◆ Work order ◆
The lines to repeat are those below from the one containing "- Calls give" down to the one containing "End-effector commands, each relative", both included; reproduce them exactly and nothing else.

───

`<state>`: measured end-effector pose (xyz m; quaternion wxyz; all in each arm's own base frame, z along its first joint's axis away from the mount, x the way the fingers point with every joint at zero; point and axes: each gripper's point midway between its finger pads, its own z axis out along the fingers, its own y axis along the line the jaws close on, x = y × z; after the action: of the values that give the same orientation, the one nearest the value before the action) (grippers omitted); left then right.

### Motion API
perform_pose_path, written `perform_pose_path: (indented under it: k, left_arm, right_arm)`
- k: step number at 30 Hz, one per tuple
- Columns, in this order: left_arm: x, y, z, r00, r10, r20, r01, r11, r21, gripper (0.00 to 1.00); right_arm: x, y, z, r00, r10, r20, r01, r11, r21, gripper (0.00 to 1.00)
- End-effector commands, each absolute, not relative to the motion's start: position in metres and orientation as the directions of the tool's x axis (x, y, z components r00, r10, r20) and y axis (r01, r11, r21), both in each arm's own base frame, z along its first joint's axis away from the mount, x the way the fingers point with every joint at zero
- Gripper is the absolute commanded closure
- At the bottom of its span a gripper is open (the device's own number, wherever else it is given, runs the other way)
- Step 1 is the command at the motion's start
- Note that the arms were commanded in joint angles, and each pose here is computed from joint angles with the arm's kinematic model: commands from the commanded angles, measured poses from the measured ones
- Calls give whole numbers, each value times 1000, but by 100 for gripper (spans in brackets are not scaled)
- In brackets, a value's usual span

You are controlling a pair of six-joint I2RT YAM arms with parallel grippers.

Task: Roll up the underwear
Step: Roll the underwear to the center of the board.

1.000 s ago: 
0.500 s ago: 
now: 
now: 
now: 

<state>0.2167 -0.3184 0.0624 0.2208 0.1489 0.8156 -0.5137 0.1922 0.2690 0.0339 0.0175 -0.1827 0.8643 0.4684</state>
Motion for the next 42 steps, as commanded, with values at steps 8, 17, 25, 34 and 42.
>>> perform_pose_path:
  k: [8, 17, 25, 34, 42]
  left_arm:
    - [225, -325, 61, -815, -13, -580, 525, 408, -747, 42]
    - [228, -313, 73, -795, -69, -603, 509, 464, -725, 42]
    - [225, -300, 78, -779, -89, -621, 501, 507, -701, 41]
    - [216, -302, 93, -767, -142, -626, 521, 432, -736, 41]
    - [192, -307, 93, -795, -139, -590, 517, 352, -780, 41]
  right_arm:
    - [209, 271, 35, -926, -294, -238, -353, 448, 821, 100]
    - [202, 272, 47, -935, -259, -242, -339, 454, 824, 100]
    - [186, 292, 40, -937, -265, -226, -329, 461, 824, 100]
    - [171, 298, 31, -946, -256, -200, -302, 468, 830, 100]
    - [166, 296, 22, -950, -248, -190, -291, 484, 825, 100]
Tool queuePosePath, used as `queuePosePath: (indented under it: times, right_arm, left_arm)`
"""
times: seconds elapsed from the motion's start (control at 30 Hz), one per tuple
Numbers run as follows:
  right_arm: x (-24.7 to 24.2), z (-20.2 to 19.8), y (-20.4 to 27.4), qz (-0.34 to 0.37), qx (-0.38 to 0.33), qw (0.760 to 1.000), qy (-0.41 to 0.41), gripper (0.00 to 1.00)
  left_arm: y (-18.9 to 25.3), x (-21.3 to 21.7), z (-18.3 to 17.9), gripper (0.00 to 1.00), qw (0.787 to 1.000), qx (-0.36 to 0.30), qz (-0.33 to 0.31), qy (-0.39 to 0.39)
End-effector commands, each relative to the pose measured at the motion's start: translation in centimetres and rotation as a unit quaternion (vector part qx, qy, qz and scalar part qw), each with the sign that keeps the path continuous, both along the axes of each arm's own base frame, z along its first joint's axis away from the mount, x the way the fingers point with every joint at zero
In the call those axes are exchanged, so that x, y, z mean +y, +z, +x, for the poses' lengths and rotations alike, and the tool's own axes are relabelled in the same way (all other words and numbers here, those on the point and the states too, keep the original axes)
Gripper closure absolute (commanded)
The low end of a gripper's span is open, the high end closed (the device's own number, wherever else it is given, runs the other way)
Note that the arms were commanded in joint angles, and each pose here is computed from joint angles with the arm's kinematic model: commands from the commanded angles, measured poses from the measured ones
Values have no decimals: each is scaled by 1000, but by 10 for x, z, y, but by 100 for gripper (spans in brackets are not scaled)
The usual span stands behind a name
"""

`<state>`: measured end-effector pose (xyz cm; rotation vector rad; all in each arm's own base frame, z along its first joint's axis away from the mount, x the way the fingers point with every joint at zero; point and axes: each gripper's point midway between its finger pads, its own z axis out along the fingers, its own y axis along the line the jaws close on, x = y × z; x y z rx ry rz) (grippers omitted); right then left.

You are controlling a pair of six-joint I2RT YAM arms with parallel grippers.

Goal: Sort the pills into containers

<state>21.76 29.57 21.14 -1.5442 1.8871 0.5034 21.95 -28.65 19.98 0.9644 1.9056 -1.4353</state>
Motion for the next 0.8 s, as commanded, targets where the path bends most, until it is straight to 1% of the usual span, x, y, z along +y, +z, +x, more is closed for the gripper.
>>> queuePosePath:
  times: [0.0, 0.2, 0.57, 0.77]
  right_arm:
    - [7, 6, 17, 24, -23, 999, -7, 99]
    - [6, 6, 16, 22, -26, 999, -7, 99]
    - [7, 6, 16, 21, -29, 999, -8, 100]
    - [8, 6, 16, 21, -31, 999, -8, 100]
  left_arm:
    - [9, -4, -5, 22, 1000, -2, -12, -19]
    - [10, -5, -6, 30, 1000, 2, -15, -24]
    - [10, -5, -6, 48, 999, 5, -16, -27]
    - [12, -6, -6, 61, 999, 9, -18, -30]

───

◆ Exercise answer ◆
- Calls give whole numbers, each value times 1000, but by 100 for gripper (spans in brackets are not scaled)
- In brackets, a value's usual span

You are controlling a pair of six-joint I2RT YAM arms with parallel grippers.

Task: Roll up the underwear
Step: Roll the underwear to the center of the board.

1.000 s ago: 
0.500 s ago: 
now: 
now: 
now: 

<state>0.2167 -0.3184 0.0624 0.2208 0.1489 0.8156 -0.5137 0.1922 0.2690 0.0339 0.0175 -0.1827 0.8643 0.4684</state>
Motion for the next 42 steps, as commanded, with values at steps 8, 17, 25, 34 and 42.
>>> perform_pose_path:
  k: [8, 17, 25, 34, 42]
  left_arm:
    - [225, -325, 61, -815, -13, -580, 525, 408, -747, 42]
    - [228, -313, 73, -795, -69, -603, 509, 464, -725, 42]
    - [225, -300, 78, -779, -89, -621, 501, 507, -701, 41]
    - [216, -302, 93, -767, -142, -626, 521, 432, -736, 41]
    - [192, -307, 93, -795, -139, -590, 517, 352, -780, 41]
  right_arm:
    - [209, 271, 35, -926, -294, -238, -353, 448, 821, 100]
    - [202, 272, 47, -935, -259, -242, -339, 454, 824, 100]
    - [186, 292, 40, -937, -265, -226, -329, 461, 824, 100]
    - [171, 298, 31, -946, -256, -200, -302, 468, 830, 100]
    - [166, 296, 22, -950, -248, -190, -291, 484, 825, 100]
Tool queuePosePath, used as `queuePosePath: (indented under it: times, right_arm, left_arm)`
"""
times: seconds elapsed from the motion's start (control at 30 Hz), one per tuple
Numbers run as follows:
  right_arm: x (-24.7 to 24.2), z (-20.2 to 19.8), y (-20.4 to 27.4), qz (-0.34 to 0.37), qx (-0.38 to 0.33), qw (0.760 to 1.000), qy (-0.41 to 0.41), gripper (0.00 to 1.00)
  left_arm: y (-18.9 to 25.3), x (-21.3 to 21.7), z (-18.3 to 17.9), gripper (0.00 to 1.00), qw (0.787 to 1.000), qx (-0.36 to 0.30), qz (-0.33 to 0.31), qy (-0.39 to 0.39)
End-effector commands, each relative to the pose measured at the motion's start: translation in centimetres and rotation as a unit quaternion (vector part qx, qy, qz and scalar part qw), each with the sign that keeps the path continuous, both along the axes of each arm's own base frame, z along its first joint's axis away from the mount, x the way the fingers point with every joint at zero

The output requires no further additions.